- [Work order]
Repeat the lines from the line with "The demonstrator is" to the line with "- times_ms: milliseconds" in the listing below, keeping both end lines and adding nothing.

- [Records supplied]
········

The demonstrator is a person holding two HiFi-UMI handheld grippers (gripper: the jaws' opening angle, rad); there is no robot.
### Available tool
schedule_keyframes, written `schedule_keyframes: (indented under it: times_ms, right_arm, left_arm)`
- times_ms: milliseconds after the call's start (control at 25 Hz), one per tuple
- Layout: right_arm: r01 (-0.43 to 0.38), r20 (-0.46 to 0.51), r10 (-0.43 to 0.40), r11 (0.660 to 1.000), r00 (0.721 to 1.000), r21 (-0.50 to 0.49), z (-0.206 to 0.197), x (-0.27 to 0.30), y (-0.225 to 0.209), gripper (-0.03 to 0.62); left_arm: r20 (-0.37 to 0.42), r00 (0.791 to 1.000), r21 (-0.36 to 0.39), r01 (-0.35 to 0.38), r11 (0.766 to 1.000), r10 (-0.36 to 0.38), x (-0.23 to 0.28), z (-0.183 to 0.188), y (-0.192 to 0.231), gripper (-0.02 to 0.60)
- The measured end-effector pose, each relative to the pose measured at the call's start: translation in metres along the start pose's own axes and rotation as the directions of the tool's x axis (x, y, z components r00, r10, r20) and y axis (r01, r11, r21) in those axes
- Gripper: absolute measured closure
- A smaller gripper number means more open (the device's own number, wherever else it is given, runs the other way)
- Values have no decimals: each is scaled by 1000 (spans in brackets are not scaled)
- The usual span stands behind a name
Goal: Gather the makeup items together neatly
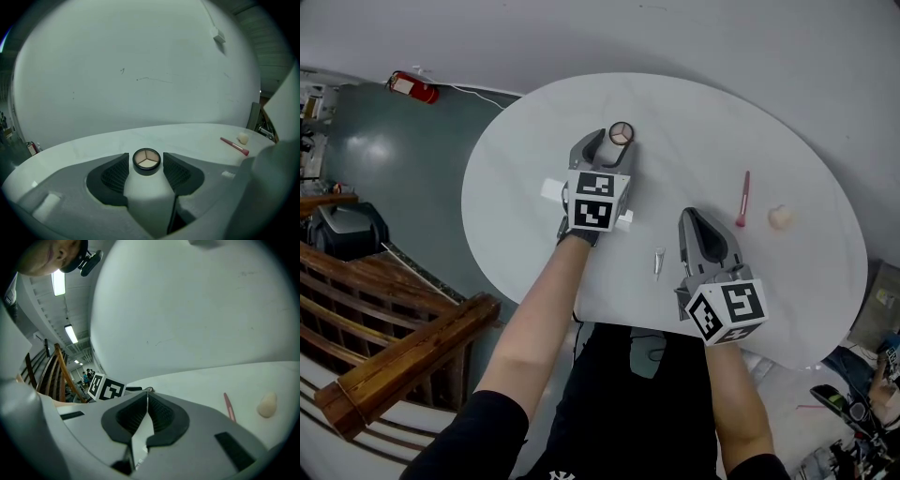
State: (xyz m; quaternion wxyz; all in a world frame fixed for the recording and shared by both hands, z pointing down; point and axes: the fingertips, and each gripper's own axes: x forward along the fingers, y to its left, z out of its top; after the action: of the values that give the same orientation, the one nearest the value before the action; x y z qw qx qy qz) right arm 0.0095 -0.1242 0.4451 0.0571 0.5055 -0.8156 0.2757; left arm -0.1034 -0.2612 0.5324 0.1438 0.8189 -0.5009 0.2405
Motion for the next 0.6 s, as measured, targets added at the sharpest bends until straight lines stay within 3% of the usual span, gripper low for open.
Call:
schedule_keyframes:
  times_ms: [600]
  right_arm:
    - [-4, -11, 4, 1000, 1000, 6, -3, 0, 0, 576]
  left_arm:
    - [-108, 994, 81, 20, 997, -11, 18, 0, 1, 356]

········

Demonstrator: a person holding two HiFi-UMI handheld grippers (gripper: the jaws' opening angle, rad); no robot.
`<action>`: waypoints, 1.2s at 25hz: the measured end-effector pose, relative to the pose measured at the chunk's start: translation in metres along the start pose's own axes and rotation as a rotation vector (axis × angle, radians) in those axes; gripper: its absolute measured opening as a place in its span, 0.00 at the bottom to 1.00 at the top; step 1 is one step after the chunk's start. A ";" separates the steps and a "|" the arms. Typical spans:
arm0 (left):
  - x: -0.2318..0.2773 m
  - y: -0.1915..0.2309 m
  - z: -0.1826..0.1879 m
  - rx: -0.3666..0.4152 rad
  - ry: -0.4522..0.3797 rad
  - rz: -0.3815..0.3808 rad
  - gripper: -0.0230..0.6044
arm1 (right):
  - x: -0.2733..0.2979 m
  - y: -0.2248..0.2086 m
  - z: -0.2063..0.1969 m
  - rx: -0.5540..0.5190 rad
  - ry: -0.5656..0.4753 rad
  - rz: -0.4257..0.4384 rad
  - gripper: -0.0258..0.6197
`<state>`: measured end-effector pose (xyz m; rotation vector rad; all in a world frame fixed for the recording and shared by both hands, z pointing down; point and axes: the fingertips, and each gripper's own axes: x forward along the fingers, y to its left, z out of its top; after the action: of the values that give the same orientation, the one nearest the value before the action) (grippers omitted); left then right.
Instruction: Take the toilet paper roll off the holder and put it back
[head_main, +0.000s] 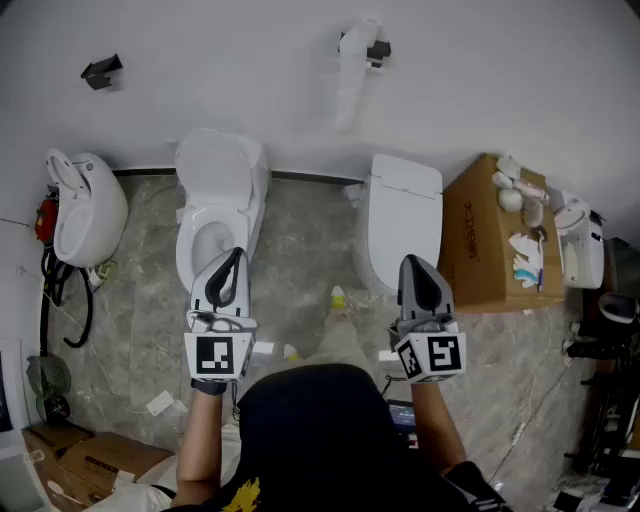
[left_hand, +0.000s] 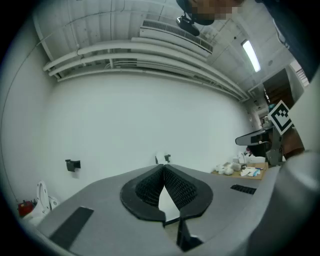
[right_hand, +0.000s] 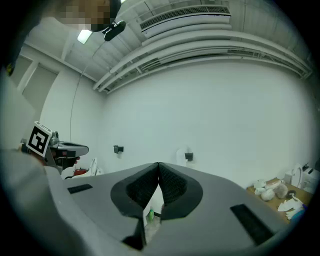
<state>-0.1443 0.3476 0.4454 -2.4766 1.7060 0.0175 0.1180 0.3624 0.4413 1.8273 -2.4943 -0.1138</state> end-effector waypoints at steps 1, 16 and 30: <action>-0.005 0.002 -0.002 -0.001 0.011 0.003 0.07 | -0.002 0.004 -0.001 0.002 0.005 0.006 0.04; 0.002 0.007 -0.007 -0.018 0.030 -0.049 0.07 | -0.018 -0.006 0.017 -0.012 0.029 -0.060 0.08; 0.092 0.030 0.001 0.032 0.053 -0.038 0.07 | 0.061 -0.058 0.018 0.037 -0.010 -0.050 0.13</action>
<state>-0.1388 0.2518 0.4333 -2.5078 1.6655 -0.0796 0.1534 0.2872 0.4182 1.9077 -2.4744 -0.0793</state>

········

- [Response box]
The demonstrator is a person holding two HiFi-UMI handheld grippers (gripper: the jaws' opening angle, rad); there is no robot.
### Available tool
schedule_keyframes, written `schedule_keyframes: (indented under it: times_ms, right_arm, left_arm)`
- times_ms: milliseconds after the call's start (control at 25 Hz), one per tuple

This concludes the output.